El proyecto, que ya contaba con media sanción del Senado, propone modificar el esquema de protección vigente desde 2010, otorgando mayor protagonismo a las provincias para definir qué glaciares y áreas periglaciares deben ser protegidos.
Entre los puntos centrales, la iniciativa plantea que los cuerpos de hielo sean evaluados caso por caso según su “función hídrica”, lo que podría habilitar actividades productivas, como la minería, en zonas que hasta ahora estaban restringidas.
El oficialismo defendió la reforma al sostener que permitirá atraer inversiones y desarrollar el potencial minero del país, especialmente en la extracción de minerales como cobre, oro y plata.
Sin embargo, organizaciones ambientalistas, científicos y sectores de la oposición expresaron un fuerte rechazo, advirtiendo que los cambios implican un retroceso en la protección de reservas estratégicas de agua dulce y podrían afectar ecosistemas clave en un contexto de cambio climático.
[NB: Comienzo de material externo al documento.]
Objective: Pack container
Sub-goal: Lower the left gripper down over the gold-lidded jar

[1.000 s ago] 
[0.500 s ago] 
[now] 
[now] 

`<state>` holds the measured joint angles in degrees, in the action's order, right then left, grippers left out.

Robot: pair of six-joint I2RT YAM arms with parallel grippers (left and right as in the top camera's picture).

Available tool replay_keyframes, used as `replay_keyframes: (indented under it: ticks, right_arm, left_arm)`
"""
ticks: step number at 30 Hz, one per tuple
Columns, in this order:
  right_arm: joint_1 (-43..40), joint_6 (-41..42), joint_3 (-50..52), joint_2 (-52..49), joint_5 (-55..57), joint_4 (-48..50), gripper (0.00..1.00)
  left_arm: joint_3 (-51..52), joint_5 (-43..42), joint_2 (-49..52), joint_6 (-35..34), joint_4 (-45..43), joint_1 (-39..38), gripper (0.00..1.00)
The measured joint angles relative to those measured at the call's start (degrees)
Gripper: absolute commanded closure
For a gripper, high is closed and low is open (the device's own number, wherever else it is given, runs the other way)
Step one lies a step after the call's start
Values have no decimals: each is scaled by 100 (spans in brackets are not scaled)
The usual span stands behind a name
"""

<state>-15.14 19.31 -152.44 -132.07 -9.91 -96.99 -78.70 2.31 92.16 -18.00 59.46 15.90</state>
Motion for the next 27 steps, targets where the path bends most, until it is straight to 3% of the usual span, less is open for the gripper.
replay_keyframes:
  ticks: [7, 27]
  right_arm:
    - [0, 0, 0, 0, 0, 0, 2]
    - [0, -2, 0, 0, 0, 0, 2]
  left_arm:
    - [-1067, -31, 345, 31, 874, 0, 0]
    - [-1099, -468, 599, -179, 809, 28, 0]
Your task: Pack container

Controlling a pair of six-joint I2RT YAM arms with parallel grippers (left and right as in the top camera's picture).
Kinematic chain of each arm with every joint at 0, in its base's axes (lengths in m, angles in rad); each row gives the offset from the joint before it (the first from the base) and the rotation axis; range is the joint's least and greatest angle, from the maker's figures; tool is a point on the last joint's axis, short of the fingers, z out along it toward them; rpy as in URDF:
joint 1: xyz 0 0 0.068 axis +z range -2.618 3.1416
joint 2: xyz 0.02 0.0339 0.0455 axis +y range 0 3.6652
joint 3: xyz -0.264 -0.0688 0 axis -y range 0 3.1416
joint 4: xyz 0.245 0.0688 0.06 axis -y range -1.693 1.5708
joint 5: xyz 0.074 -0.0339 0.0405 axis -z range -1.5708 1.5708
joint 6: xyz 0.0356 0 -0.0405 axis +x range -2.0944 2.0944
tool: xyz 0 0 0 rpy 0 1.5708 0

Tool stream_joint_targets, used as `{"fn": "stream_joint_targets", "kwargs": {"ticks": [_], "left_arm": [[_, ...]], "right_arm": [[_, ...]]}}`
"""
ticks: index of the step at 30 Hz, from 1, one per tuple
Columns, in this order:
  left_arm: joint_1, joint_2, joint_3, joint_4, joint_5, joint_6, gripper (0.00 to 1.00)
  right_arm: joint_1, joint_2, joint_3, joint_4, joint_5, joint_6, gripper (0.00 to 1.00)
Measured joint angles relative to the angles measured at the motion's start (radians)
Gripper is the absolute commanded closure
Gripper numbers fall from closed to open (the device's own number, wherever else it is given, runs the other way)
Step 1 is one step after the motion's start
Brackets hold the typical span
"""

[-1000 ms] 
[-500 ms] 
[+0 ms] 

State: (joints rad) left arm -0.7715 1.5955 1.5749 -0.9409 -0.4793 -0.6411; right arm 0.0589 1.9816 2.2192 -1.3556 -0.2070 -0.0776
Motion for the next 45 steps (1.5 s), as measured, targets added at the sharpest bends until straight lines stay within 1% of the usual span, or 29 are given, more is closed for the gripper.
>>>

Durante el tratamiento del proyecto también se realizaron audiencias públicas con una alta participación ciudadana, reflejando el interés y la preocupación social en torno a la iniciativa.
La votación final en Diputados resultó ajustada y dejó en evidencia la fuerte división política sobre el tema. Con su aprobación, la reforma quedó en condiciones de ser promulgada, aunque distintos sectores ya anticiparon que podrían recurrir a la Justicia para frenar su aplicación.